Show and tell, in person attendees must limit to one item per meeting. Virtual attendees can submit their photos. Include your pattern name and yarn details along with anything special about the project to firstname.lastname@example.org by the last Tuesday before the monthly meeting.
Our December 2022 meeting will feature Tina Johnston presenting the Portland Community College project: a Fleece Partnership. Tina is the owner of Black Sheet Fib er Emporium and Kokomo Yarns. She has spent many years working with the sheet at PCC Rock Creek campus. In conjunction with the farm manager Tina educates veterinary technician students about fleeces. She also shares with other spinners and is working to develop yarns and roving from the Rock Creek Campus flock. She will share her work with us.

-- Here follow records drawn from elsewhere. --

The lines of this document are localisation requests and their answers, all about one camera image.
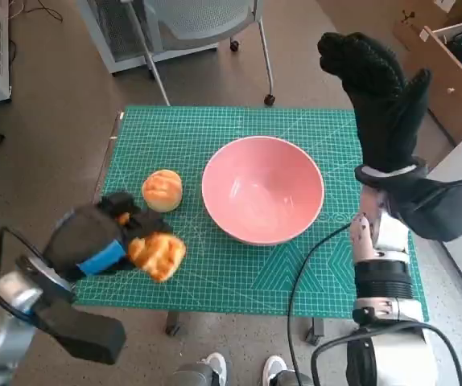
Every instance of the grid lines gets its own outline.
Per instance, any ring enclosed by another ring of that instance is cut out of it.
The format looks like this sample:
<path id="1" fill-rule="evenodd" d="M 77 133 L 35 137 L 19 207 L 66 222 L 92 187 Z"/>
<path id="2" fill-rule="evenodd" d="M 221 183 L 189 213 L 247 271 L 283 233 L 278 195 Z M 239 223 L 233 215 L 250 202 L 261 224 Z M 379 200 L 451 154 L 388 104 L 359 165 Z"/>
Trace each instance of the grid lines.
<path id="1" fill-rule="evenodd" d="M 254 247 L 223 233 L 204 209 L 206 162 L 223 145 L 250 135 L 286 139 L 304 149 L 324 178 L 324 205 L 317 221 L 290 243 Z M 350 221 L 361 185 L 361 163 L 352 110 L 247 109 L 231 107 L 129 107 L 124 115 L 102 194 L 127 190 L 141 197 L 144 178 L 172 169 L 184 183 L 183 202 L 166 221 L 188 247 L 174 277 L 154 283 L 140 270 L 88 277 L 77 283 L 77 303 L 160 310 L 238 314 L 287 313 L 295 277 L 310 248 Z M 415 297 L 427 307 L 415 248 L 410 243 Z M 350 318 L 356 293 L 349 234 L 322 245 L 312 257 L 294 304 L 294 315 Z"/>

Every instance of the pastry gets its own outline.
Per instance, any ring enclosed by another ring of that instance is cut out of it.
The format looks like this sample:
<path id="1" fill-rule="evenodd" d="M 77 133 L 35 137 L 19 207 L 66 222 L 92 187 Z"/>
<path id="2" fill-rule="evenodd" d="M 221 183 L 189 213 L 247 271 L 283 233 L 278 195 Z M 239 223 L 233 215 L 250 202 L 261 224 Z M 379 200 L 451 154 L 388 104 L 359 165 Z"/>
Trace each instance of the pastry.
<path id="1" fill-rule="evenodd" d="M 158 170 L 142 185 L 142 195 L 147 206 L 160 213 L 176 209 L 183 197 L 181 178 L 172 170 Z"/>
<path id="2" fill-rule="evenodd" d="M 153 233 L 130 242 L 129 259 L 155 281 L 168 280 L 179 268 L 186 254 L 181 239 L 169 233 Z"/>

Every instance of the person's foot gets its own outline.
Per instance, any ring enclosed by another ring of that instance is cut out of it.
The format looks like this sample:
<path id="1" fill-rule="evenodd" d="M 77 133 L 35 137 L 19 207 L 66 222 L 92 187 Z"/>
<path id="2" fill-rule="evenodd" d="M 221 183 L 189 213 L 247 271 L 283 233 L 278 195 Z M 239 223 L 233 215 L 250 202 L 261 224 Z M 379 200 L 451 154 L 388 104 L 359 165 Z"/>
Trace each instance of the person's foot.
<path id="1" fill-rule="evenodd" d="M 216 374 L 218 374 L 220 386 L 225 386 L 225 381 L 228 377 L 228 367 L 225 364 L 225 359 L 222 354 L 213 352 L 208 355 L 206 359 L 202 359 L 202 362 L 206 363 Z"/>
<path id="2" fill-rule="evenodd" d="M 277 355 L 272 355 L 266 360 L 265 366 L 263 366 L 262 386 L 269 386 L 270 380 L 272 380 L 279 372 L 287 369 L 287 364 L 283 358 Z"/>

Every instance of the metal table leg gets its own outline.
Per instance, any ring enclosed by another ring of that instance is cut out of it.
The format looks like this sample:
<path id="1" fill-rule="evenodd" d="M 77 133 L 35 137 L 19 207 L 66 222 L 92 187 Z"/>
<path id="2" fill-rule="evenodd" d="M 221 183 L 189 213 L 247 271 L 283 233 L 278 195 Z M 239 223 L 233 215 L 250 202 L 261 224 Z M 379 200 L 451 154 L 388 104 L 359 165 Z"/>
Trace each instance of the metal table leg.
<path id="1" fill-rule="evenodd" d="M 312 346 L 318 346 L 322 337 L 324 337 L 324 319 L 311 318 L 311 327 L 308 330 L 305 341 Z"/>
<path id="2" fill-rule="evenodd" d="M 168 311 L 165 334 L 168 336 L 175 336 L 179 332 L 180 328 L 179 311 Z"/>

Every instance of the black cable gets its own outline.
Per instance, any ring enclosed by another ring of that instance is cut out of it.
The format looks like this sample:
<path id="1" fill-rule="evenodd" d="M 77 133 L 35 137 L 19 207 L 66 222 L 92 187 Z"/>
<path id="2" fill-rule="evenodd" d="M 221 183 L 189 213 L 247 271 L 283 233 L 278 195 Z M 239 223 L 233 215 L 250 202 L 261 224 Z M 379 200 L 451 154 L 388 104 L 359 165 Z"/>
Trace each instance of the black cable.
<path id="1" fill-rule="evenodd" d="M 291 315 L 292 315 L 292 309 L 294 308 L 295 293 L 297 292 L 297 288 L 299 287 L 299 281 L 301 277 L 303 276 L 307 263 L 310 261 L 310 257 L 314 253 L 314 251 L 316 251 L 326 241 L 332 239 L 333 237 L 335 237 L 336 235 L 338 235 L 340 232 L 344 231 L 347 228 L 349 228 L 349 224 L 343 225 L 342 227 L 328 234 L 325 238 L 323 238 L 321 241 L 315 244 L 312 249 L 310 249 L 310 252 L 307 254 L 306 258 L 304 259 L 303 265 L 301 266 L 301 269 L 299 270 L 299 274 L 297 275 L 297 278 L 295 279 L 294 288 L 292 289 L 292 293 L 290 295 L 290 301 L 288 302 L 288 320 L 287 320 L 288 348 L 290 349 L 290 356 L 292 358 L 292 363 L 294 364 L 295 377 L 297 378 L 297 383 L 299 384 L 299 386 L 302 386 L 303 382 L 301 381 L 301 373 L 299 372 L 299 365 L 297 364 L 297 359 L 295 358 L 294 344 L 292 342 L 292 334 L 291 334 Z"/>
<path id="2" fill-rule="evenodd" d="M 311 377 L 313 379 L 313 384 L 315 386 L 320 386 L 320 380 L 319 380 L 319 373 L 317 371 L 317 359 L 320 354 L 325 352 L 326 350 L 333 348 L 335 346 L 347 343 L 347 342 L 353 342 L 355 340 L 361 340 L 361 339 L 367 339 L 367 338 L 372 338 L 373 336 L 377 335 L 383 335 L 387 334 L 390 332 L 396 332 L 396 331 L 401 331 L 401 330 L 407 330 L 410 328 L 421 328 L 424 330 L 430 330 L 435 332 L 441 339 L 442 341 L 446 344 L 448 347 L 449 353 L 451 354 L 451 357 L 453 359 L 453 362 L 455 364 L 455 369 L 456 369 L 456 376 L 458 377 L 458 384 L 462 386 L 462 367 L 460 365 L 460 360 L 458 359 L 458 355 L 456 354 L 455 348 L 453 347 L 451 341 L 448 339 L 448 337 L 437 327 L 432 326 L 431 324 L 423 323 L 423 322 L 397 322 L 393 325 L 390 325 L 388 327 L 383 327 L 374 331 L 369 331 L 365 333 L 360 333 L 360 334 L 350 334 L 348 336 L 338 338 L 331 340 L 329 342 L 326 342 L 322 346 L 318 347 L 313 351 L 313 354 L 311 354 Z"/>
<path id="3" fill-rule="evenodd" d="M 18 239 L 23 245 L 25 245 L 36 257 L 43 261 L 49 267 L 51 266 L 50 261 L 43 257 L 42 253 L 23 235 L 14 229 L 8 228 L 7 226 L 0 227 L 0 271 L 2 270 L 2 254 L 4 252 L 4 236 L 10 233 L 13 237 Z"/>
<path id="4" fill-rule="evenodd" d="M 9 312 L 15 318 L 20 319 L 25 323 L 29 323 L 32 326 L 35 326 L 34 321 L 29 315 L 24 314 L 22 311 L 15 309 L 11 304 L 6 302 L 6 300 L 4 300 L 2 296 L 0 296 L 0 307 L 2 307 L 5 311 Z"/>
<path id="5" fill-rule="evenodd" d="M 48 6 L 45 6 L 41 0 L 38 0 L 38 3 L 40 6 L 36 6 L 34 8 L 31 8 L 30 10 L 26 10 L 26 5 L 24 4 L 23 7 L 23 12 L 26 14 L 30 14 L 31 12 L 35 12 L 37 10 L 44 10 L 46 11 L 49 15 L 51 15 L 54 19 L 56 19 L 58 22 L 62 23 L 63 22 L 63 15 L 58 12 L 57 10 L 54 10 L 53 8 L 50 8 Z"/>
<path id="6" fill-rule="evenodd" d="M 14 60 L 16 59 L 16 54 L 18 53 L 18 47 L 16 45 L 16 43 L 10 39 L 9 40 L 9 52 L 10 52 L 10 59 L 9 59 L 9 65 L 11 66 L 14 62 Z"/>

October 2022 Meeting Recap: Member Tips and Beth Brown-Reinsel presents Scandinavian Construction Techniques
by Shela Perrin
The in person meeting was held at Rose City Park Presbyterian Church located at 1907 NE 45th Avenue, Portland, Or 97213. Social knitting was held from 6:00pm to 7:00pm. RSVPs to reserve a seat were required as capacity is restricted. Covid vaccine and booster proof and masks were required. Bivalent Booster will be required by the December 8th meeting. Proof of vaccination can be emailed ahead to email@example.com or checked at the door. The virtual meeting began at 7:00pm via Zoom. Meeting volunteers are needed to set up chairs, greet members for future meetings. Please let us know you would like to help when you RSVP for the meeting.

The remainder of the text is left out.